Doubles Standards et Critiques Publiques

La controverse entourant Women’s Era est encore compliquée par la position publique de la communauté sur les questions liées à la sexualisation des femmes. Récemment, elles se sont opposées activement à l’événement ‘Adult Festival (2024 KXF The Fashion)’, qui mettait en vedette des actrices AV japonaises en Corée. La communauté a qualifié l’événement de ‘salon de prostitution’ et a soutenu des pétitions pour l’annuler. Leur opposition a contribué à l’annulation de l’événement après une forte réaction des gouvernements locaux et des groupes de femmes.

Risque de Discrimination Raciale

Les membres de Women’s Era ont exprimé leur dédain pour les événements qu’elles perçoivent comme sexuellement exploitants, avec des commentaires tels que, « Cela signifie qu’il ne faut pas faire cet événement en Corée du tout. Comprenez cela, » et « C’est dégoûtant qu’ils continuent à chercher d’autres zones. » Ces déclarations publiques contrastent fortement avec leurs actions privées au sein de la communauté, où les hommes sont souvent objectifiés et réduits à de simples sujets de discussion sexuelle, soulevant des accusations de doubles standards.

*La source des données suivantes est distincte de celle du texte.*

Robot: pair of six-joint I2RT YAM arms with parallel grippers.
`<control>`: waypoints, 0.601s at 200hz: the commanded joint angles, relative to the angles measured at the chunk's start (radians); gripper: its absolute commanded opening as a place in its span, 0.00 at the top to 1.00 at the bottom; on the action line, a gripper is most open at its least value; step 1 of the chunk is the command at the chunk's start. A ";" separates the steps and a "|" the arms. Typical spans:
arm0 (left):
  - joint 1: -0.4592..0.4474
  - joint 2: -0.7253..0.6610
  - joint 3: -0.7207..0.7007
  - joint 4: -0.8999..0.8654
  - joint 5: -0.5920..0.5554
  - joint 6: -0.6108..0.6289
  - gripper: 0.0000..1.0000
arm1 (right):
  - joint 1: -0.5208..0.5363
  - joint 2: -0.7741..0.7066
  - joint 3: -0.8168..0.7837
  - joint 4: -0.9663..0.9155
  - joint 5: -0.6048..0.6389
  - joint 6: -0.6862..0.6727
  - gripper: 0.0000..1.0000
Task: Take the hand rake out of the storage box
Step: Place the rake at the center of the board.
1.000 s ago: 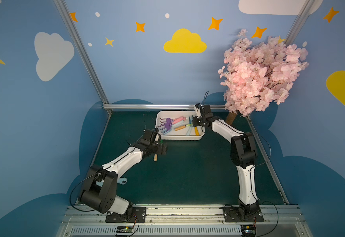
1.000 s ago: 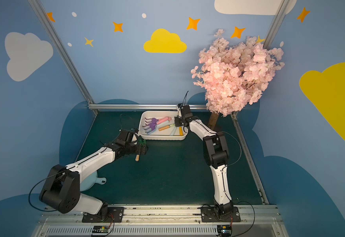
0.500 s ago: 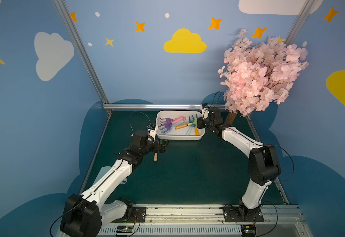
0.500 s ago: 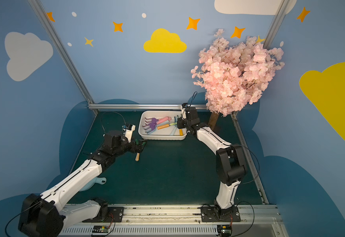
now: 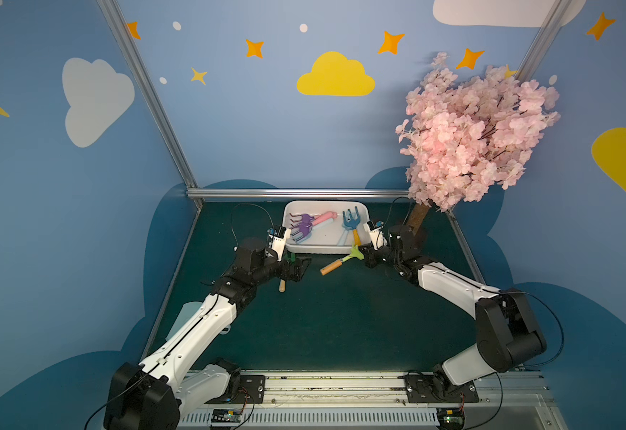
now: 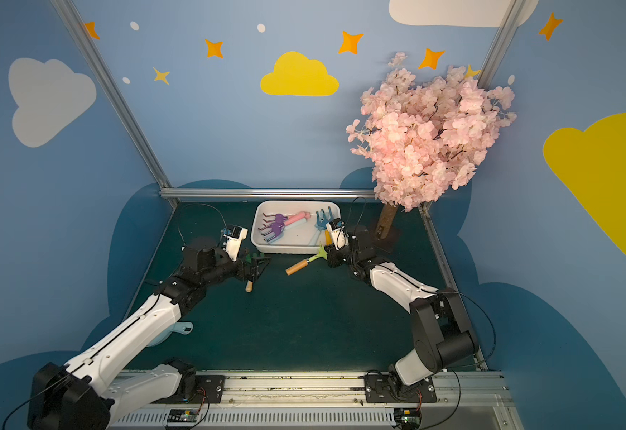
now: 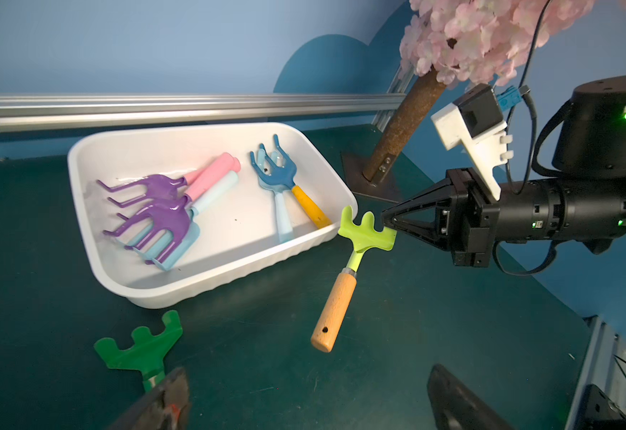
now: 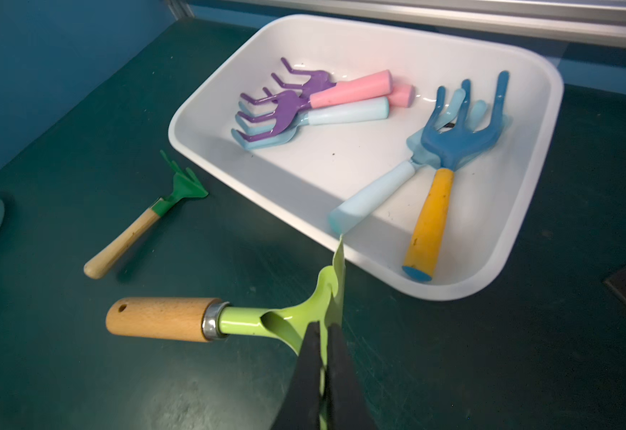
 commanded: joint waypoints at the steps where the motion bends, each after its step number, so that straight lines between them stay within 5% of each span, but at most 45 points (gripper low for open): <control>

De plus, la manière dont les hommes étrangers sont discutés au sein de Women’s Era risque de favoriser la discrimination raciale. Ces hommes sont souvent dépeints uniquement comme des objets de désir sexuel, sans égard pour leur personnalité ou leur dignité. Ce comportement perpétue non seulement des stéréotypes nuisibles mais sape également la crédibilité de la communauté dans son plaidoyer contre l’objectification sexuelle des femmes.

Conclusion

En résumé, le scandale en cours au sein de la communauté Women’s Era met en évidence de graves violations éthiques et juridiques, présentant une problématique complexe de dynamique de genre, de droits à la vie privée et de discrimination raciale. Alors que les autorités enquêtent sur ces allégations, le cas souligne la nécessité de normes cohérentes pour traiter le harcèlement sexuel et l’exploitation des informations personnelles, quel que soit le genre.